WHAT IS EXPECTED: The lines from the start of the data through the line containing "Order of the" are to be reproduced exactly, both ends included.
[[ RECORDS FOR THIS TASK open ]]
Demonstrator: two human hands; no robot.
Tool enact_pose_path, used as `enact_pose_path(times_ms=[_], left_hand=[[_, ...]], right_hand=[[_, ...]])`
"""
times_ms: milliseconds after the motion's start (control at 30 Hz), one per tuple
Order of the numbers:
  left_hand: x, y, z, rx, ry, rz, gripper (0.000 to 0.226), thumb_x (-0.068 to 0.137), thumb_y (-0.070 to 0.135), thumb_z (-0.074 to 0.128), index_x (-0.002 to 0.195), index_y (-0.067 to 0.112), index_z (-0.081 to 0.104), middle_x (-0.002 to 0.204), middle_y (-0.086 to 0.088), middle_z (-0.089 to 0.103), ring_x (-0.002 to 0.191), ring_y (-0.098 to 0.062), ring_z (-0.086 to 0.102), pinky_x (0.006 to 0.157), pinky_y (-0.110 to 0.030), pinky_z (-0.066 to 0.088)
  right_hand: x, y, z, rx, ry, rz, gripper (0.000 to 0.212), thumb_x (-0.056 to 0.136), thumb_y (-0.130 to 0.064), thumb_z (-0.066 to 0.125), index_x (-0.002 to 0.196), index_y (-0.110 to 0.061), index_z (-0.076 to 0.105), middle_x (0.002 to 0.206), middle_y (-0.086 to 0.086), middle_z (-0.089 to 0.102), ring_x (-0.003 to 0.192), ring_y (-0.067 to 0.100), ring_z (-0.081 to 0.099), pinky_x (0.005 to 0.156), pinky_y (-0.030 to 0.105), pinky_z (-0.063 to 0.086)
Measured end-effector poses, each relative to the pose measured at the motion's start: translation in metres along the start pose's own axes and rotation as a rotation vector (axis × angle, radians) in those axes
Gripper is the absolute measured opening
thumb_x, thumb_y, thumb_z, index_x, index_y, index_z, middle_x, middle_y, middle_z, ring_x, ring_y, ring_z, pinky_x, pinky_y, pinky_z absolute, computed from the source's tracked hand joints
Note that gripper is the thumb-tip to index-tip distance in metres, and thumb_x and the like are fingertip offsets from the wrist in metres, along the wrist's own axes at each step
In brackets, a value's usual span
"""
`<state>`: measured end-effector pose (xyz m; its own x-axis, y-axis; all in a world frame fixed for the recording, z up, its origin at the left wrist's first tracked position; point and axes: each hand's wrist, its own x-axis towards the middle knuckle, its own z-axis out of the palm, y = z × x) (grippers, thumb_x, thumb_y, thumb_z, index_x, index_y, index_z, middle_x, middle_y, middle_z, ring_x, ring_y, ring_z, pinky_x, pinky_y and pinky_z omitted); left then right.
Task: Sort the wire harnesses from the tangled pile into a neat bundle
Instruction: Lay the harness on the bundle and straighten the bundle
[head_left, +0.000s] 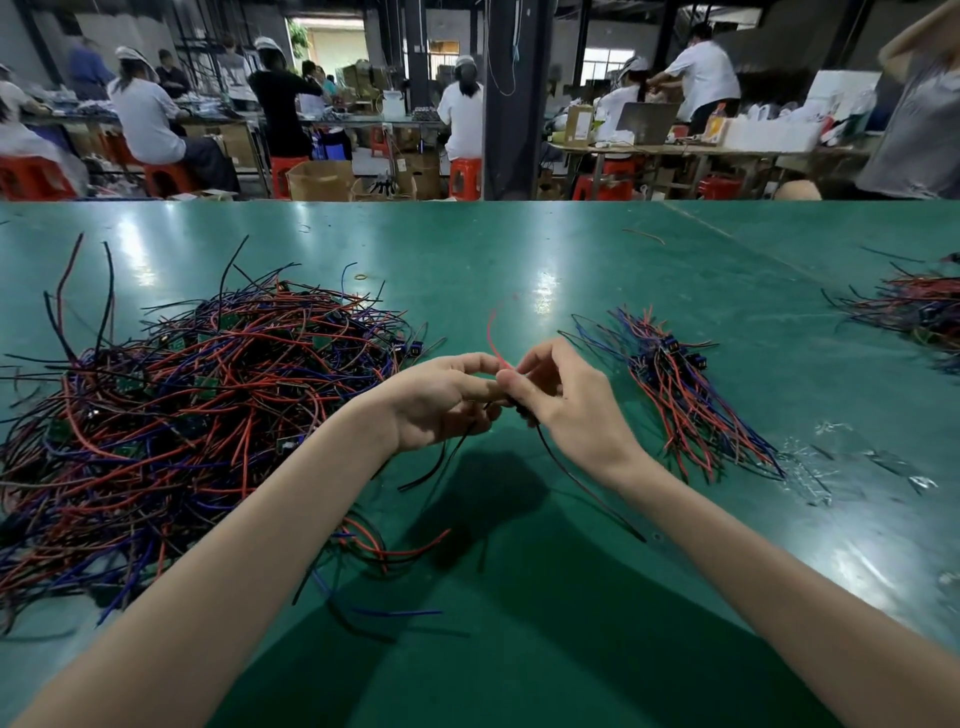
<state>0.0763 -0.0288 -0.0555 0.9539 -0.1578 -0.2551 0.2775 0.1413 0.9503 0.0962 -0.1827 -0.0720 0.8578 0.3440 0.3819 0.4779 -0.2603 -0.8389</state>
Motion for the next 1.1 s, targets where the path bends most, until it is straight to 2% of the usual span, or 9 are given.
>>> enact_pose_path(times_ms=[100,200,400,567,700,800,900,1000,1100], left_hand=[[0.001,-0.002,-0.003,-0.020,0.011,-0.017,0.008,0.088,0.007,0.057,0.082,0.012,0.057,0.060,0.001,0.059,0.047,-0.006,0.053,0.043,-0.011,0.043],[-0.001,-0.002,-0.010,0.105,0.041,-0.025,0.006,0.085,0.013,0.063,0.080,0.014,0.059,0.061,0.004,0.061,0.046,-0.004,0.051,0.039,-0.010,0.040],[-0.005,0.012,-0.022,0.065,0.108,0.045,0.009,0.088,0.006,0.059,0.080,0.009,0.060,0.065,-0.002,0.064,0.045,-0.003,0.050,0.040,-0.010,0.043],[-0.009,0.023,-0.028,-0.146,0.108,0.022,0.016,0.093,0.003,0.051,0.083,-0.001,0.062,0.066,-0.006,0.068,0.056,-0.008,0.067,0.050,-0.012,0.053],[-0.011,0.029,-0.031,-0.485,0.034,-0.060,0.024,0.088,0.009,0.052,0.090,-0.010,0.067,0.085,-0.022,0.070,0.068,-0.021,0.072,0.052,-0.018,0.055],[-0.012,0.025,-0.032,-0.642,-0.050,-0.073,0.050,0.079,0.028,0.057,0.113,-0.008,0.060,0.107,-0.020,0.067,0.074,-0.019,0.072,0.042,-0.007,0.043],[-0.005,0.016,-0.025,-0.532,0.023,-0.070,0.059,0.079,0.029,0.060,0.121,-0.011,0.049,0.108,-0.020,0.063,0.071,-0.017,0.066,0.051,-0.013,0.049],[-0.002,0.009,-0.012,-0.175,0.056,-0.112,0.028,0.091,0.021,0.053,0.107,-0.001,0.056,0.093,-0.011,0.062,0.072,-0.012,0.057,0.055,-0.017,0.051],[-0.003,0.008,-0.004,0.002,-0.013,-0.051,0.023,0.087,0.021,0.056,0.101,0.006,0.066,0.080,-0.001,0.065,0.066,-0.006,0.055,0.053,-0.012,0.045]], right_hand=[[0.001,0.000,-0.002,0.198,-0.088,0.114,0.020,0.082,-0.010,0.071,0.085,-0.015,0.052,0.076,0.010,0.056,0.064,0.027,0.060,0.063,0.039,0.055],[0.001,0.002,-0.001,0.211,-0.123,0.203,0.028,0.078,-0.006,0.074,0.087,-0.016,0.050,0.075,0.008,0.054,0.062,0.030,0.061,0.070,0.048,0.055],[0.001,0.002,0.002,0.213,-0.243,0.351,0.012,0.082,-0.001,0.069,0.074,-0.004,0.060,0.060,0.007,0.052,0.049,0.016,0.053,0.060,0.040,0.059],[0.000,-0.005,-0.001,0.333,-0.337,0.475,0.015,0.084,0.000,0.064,0.070,-0.002,0.061,0.055,0.008,0.051,0.045,0.016,0.053,0.045,0.026,0.052],[-0.001,-0.007,-0.006,0.429,-0.385,0.517,0.015,0.089,-0.005,0.060,0.076,0.002,0.062,0.055,0.006,0.057,0.047,0.017,0.056,0.047,0.028,0.054],[-0.001,-0.008,-0.008,0.508,-0.374,0.547,0.016,0.090,-0.007,0.059,0.076,0.000,0.062,0.057,0.009,0.058,0.048,0.018,0.058,0.050,0.028,0.055],[0.001,-0.009,-0.009,0.552,-0.301,0.538,0.016,0.090,-0.007,0.059,0.076,-0.001,0.064,0.057,0.008,0.058,0.048,0.019,0.058,0.051,0.029,0.056],[0.002,-0.009,-0.010,0.571,-0.247,0.531,0.016,0.089,-0.005,0.059,0.075,0.000,0.065,0.060,0.011,0.059,0.049,0.020,0.059,0.052,0.031,0.058],[0.001,-0.011,-0.010,0.541,-0.277,0.546,0.012,0.088,-0.005,0.060,0.079,0.000,0.065,0.059,0.011,0.060,0.048,0.019,0.060,0.051,0.030,0.057]])
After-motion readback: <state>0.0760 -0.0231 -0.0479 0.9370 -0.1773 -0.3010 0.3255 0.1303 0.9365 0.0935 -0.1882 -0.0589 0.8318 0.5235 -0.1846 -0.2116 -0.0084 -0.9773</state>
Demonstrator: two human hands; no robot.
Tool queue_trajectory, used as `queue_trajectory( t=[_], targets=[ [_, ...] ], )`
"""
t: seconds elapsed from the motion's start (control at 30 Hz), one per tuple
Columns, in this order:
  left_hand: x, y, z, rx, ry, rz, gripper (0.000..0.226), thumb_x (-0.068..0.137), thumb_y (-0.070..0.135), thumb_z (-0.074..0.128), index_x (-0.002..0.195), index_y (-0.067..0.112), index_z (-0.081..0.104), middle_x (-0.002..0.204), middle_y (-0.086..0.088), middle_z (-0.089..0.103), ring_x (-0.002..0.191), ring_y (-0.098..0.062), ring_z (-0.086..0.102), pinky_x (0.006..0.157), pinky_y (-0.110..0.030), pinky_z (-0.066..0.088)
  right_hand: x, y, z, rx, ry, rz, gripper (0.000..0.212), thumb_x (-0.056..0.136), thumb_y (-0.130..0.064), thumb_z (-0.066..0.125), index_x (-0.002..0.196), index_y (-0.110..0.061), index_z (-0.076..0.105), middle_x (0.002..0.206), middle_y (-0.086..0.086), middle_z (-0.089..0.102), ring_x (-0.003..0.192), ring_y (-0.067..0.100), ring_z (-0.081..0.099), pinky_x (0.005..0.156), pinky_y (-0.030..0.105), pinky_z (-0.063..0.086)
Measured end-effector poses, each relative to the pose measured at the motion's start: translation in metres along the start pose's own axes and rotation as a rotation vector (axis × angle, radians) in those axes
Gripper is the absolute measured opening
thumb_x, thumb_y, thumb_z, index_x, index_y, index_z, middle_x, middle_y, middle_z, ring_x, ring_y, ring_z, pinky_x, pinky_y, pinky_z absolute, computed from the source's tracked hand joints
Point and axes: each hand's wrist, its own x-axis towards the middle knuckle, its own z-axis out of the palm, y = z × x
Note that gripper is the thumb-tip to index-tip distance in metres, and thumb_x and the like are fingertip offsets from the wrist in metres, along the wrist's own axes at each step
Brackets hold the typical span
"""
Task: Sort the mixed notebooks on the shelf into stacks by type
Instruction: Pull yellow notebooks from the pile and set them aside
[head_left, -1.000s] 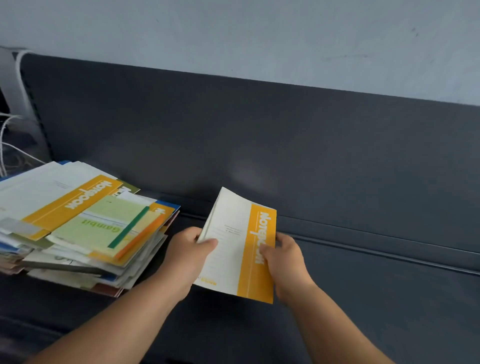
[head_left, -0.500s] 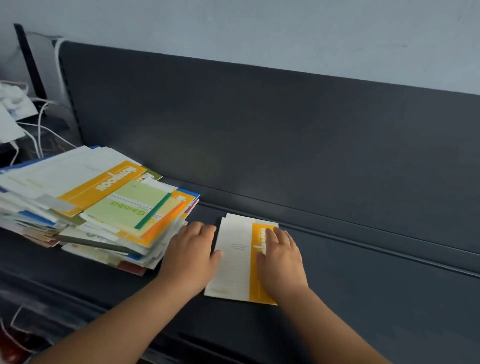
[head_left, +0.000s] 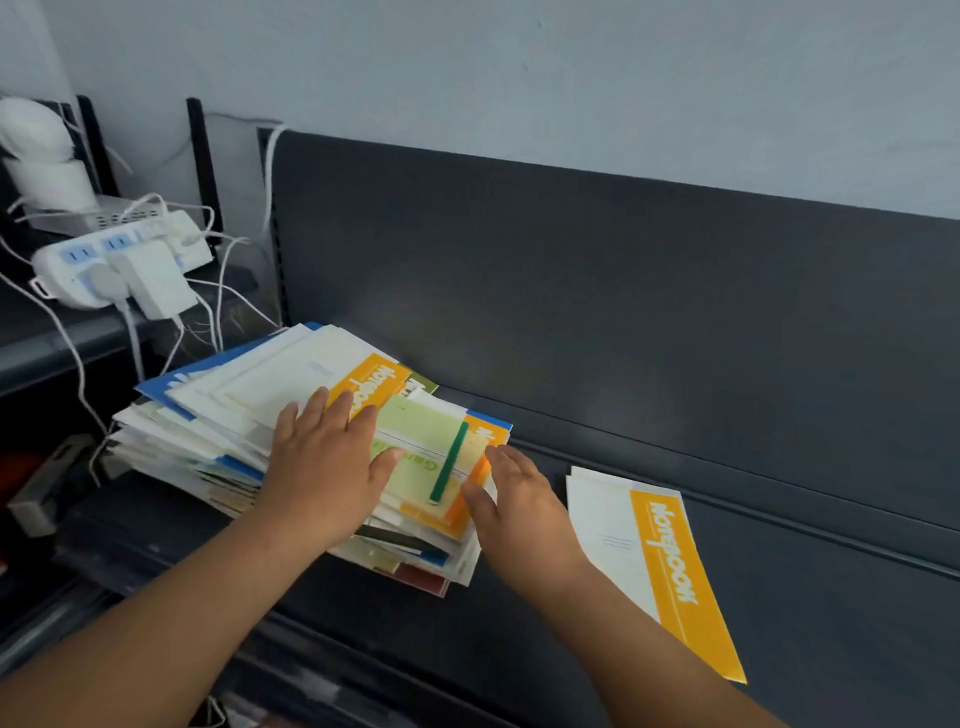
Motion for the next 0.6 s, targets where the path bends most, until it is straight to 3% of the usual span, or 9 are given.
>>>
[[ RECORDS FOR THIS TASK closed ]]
TASK RESULT:
Demonstrator: two human hands; no robot.
Tool enact_pose_path, used as `enact_pose_path(times_ms=[_], left_hand=[[_, ...]], right_hand=[[_, ...]])`
"""
times_ms: milliseconds after the motion's start (control at 30 Hz), one per tuple
Order of the numbers:

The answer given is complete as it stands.